For the data that follows, report how many lines include the string "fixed", and write the number alone.

> **Information given**:
......

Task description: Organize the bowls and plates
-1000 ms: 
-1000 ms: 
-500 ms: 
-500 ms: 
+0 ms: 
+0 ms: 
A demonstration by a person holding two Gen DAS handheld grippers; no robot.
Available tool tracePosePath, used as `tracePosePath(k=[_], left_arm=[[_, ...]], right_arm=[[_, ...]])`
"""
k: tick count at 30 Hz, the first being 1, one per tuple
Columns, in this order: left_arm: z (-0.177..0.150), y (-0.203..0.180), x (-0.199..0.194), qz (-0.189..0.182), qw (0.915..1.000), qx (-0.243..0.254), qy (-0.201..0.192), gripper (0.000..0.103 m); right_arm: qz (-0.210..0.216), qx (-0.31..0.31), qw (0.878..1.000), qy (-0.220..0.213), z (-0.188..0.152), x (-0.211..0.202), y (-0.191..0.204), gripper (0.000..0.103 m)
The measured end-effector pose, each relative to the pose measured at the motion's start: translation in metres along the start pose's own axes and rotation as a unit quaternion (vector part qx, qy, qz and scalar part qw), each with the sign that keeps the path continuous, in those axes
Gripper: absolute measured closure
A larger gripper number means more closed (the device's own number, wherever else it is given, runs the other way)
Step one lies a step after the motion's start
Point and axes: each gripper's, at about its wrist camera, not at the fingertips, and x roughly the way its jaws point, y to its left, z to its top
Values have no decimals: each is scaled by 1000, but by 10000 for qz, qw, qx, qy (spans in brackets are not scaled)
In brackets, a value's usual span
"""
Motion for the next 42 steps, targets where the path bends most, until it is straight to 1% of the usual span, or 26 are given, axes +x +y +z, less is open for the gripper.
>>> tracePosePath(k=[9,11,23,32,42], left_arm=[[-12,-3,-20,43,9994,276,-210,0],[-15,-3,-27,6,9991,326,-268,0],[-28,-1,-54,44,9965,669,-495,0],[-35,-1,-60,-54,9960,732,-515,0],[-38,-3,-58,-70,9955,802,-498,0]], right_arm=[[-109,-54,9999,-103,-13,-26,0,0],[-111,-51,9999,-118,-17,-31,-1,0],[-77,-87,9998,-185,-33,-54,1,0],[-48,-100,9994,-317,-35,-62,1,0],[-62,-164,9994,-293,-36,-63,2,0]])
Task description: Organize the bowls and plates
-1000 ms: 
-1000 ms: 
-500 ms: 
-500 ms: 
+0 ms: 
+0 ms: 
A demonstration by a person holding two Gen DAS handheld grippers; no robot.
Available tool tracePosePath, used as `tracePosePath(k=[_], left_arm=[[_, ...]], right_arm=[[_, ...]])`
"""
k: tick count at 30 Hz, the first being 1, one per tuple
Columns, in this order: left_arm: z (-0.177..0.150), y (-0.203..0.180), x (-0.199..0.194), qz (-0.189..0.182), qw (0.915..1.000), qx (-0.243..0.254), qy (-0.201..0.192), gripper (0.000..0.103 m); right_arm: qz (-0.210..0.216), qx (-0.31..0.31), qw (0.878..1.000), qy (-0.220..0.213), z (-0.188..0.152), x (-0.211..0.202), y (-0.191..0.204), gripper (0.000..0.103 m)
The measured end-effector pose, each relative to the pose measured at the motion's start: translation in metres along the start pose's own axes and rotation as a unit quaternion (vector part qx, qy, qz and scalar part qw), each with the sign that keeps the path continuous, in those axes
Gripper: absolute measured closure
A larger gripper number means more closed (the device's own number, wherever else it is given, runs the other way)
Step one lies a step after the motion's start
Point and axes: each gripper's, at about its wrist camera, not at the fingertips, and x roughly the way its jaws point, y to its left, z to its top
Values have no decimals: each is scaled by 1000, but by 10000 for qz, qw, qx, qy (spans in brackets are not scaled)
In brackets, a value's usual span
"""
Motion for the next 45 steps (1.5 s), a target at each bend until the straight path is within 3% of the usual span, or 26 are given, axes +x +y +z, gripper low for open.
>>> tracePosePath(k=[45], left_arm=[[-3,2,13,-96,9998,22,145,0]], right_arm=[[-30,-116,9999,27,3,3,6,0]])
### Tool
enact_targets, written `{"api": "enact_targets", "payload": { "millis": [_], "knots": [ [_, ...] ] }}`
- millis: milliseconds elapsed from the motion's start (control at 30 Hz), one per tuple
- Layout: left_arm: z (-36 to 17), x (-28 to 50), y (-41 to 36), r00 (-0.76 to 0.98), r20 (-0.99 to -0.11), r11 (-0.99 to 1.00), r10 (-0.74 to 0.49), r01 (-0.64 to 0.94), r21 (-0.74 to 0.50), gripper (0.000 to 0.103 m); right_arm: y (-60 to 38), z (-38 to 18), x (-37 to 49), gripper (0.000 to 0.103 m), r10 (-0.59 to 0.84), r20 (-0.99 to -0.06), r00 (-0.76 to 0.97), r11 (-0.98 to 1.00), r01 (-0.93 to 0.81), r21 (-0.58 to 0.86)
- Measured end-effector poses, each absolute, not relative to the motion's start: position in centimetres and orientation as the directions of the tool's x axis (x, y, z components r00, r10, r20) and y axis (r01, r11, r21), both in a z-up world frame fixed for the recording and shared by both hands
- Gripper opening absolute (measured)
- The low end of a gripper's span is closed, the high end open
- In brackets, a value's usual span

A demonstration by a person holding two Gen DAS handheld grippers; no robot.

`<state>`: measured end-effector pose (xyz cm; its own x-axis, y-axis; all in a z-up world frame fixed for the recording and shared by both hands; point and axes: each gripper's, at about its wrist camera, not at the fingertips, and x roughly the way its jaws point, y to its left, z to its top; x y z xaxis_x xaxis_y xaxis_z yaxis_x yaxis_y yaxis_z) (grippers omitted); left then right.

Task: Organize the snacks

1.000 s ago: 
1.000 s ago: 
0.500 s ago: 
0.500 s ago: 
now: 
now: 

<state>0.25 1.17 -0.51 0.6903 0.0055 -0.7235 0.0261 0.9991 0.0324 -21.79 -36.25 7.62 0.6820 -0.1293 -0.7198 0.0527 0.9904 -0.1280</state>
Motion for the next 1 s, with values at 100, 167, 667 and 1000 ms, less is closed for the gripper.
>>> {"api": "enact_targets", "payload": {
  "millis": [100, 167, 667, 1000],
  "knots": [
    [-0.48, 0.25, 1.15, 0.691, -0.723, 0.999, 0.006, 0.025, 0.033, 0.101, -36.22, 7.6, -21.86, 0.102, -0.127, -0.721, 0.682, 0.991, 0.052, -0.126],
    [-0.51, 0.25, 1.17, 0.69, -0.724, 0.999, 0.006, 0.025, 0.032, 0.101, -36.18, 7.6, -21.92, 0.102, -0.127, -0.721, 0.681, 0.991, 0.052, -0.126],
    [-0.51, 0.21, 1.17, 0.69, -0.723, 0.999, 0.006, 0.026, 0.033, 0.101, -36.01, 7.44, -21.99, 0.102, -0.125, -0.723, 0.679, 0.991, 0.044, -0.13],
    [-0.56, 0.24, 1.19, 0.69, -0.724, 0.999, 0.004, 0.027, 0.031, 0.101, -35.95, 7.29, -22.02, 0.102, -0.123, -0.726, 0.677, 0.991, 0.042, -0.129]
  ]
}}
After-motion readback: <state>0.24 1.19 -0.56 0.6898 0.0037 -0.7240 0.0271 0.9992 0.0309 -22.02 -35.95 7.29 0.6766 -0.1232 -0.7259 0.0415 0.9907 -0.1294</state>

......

> **Answer to this problem**: 2